The purpose of this observational study was to determine if there is a difference in initial peak oxygen consumption (VO2) in patients with diabetes compared to patients without diabetes admitted into a Phase II cardiac rehab (CR) program. Peak VO2 was assessed in 190 patients (76 diabetic vs. 114 non-diabetic) using a Treadmill Ramp protocol. The two groups were age and weight matched. Inclusion criteria were a diagnosis of ischemic heart disease and diabetes. Entry diagnosis were not different (CABG, MI, Stable Angina) between the two groups. An unpaired T-test was used to calculate significance. The mean peak VO2 for the non-diabetic group was 20.2 ml/kg/min vs. 17.2 for the diabetic group (P = < .0001). The results of this small observational study supports the idea that diabetic patients who have ischemic coronary artery disease enter CR programs with a significantly lower functional capacity when compared to non-diabetics. The positive impact of exercise training on diabetic cardiac patients leads to improved aerobic capacity (VO2), better management of their diabetes and a reduced risk of ongoing coronary problems.
Purpose:
The purpose of this retrospective observational study was to determine if patients with diabetes admitted into the Medical University of Ohio Phase II Cardiac Rehabilitation (CR) program achieved an equal peak VO2 compared to non-diabetic patients.
Methods:
Peak oxygen consumption (VO2) was assessed on 76 diabetic and 114 non-diabetic patients with ischemic heart disease. A motorized treadmill was the exercise modality and the Medical Graphics Breeze Suite and Cardiocontrol software utilized for the oxygen uptake and ECG measurements.

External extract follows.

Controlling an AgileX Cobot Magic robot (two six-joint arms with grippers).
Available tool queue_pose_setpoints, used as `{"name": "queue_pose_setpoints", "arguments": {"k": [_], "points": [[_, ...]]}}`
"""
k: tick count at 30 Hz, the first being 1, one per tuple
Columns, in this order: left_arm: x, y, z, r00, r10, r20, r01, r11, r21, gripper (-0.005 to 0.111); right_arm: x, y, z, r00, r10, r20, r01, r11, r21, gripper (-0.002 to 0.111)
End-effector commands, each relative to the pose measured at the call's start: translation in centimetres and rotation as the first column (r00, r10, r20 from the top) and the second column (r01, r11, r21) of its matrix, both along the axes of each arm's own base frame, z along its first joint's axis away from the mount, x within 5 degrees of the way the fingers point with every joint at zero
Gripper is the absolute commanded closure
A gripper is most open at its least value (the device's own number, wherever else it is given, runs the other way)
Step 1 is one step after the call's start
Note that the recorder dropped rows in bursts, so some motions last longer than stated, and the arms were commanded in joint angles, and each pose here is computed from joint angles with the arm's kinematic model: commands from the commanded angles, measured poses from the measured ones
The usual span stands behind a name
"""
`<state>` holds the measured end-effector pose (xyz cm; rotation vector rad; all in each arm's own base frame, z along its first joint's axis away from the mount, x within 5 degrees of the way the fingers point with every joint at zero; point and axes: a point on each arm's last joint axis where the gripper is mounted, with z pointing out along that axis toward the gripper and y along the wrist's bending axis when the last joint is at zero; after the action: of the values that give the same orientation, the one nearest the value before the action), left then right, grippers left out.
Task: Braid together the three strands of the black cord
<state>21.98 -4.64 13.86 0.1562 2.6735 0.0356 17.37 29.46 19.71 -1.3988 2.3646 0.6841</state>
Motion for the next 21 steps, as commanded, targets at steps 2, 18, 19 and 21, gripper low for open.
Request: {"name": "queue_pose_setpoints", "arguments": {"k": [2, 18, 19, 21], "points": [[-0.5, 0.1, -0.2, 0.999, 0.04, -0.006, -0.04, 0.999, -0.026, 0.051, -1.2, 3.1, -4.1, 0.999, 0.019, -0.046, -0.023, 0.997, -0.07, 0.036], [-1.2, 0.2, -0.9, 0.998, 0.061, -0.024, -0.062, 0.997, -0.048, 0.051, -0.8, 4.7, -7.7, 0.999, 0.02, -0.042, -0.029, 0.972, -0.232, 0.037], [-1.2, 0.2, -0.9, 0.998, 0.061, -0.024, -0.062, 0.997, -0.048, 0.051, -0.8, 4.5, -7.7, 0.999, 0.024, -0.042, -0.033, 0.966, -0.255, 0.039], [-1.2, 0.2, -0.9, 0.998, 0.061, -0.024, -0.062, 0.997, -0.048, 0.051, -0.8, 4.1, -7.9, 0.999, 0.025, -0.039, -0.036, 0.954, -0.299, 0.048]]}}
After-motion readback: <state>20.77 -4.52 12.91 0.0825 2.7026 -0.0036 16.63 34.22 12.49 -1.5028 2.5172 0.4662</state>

A ramp protocol was utilized for all measurements. A standard Mason-Likar 12-lead configuration was utilized for ECG recordings. The peak VO2 was determined by using the highest measurement recorded. A mean of every 5 - 7 breaths was utilized. Statview was utilized as the statistical software.
Results:
Unpaired t-test for PreVO2
Grouping Variable: Diabetes Hypothesized Difference = 0
Row exclusion: Diabetes_Data
Conclusions:
Patients with diabetes entering CR had a significantly lower functional capacity when compared to age and weight matched non-diabetic coronary patients. This suggests that the impact of exercise training on diabetic coronary patients could have a greater clinical significance than non-diabetic coronary patients.